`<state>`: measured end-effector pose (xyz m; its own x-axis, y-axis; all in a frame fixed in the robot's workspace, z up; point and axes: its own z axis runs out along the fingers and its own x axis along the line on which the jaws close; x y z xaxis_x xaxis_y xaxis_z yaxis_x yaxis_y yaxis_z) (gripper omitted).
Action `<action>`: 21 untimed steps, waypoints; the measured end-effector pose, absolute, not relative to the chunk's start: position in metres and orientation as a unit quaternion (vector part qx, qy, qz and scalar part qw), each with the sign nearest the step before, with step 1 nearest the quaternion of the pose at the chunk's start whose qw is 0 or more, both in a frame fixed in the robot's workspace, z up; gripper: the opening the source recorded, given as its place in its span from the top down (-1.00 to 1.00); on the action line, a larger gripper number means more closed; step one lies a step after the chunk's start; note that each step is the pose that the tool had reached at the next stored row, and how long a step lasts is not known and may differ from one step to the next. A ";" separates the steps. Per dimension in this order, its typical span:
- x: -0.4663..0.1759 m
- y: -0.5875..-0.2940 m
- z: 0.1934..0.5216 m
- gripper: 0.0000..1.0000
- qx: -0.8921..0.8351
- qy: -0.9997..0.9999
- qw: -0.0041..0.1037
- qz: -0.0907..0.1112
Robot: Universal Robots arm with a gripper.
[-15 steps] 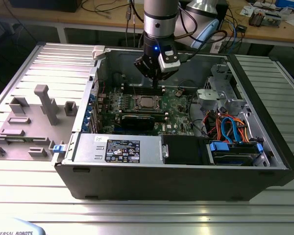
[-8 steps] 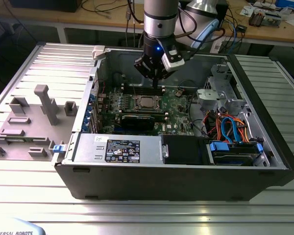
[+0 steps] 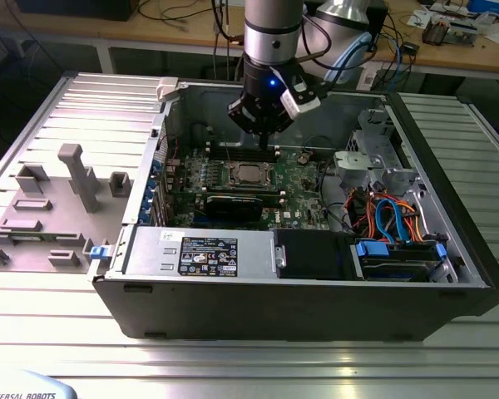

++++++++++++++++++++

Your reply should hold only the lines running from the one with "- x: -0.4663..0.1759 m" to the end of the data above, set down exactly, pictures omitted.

- x: -0.4663..0.1759 m
- y: -0.5875..-0.2940 m
- z: 0.1934..0.5216 m
- gripper: 0.0000..1.0000
- qx: -0.8921..0.8351
- qy: -0.9997..0.9999
- qw: -0.0041..0.1037
- qz: -0.0907..0.1112
Robot: Universal Robots arm with a gripper.
[-15 steps] 
[-8 steps] 
[+0 steps] 

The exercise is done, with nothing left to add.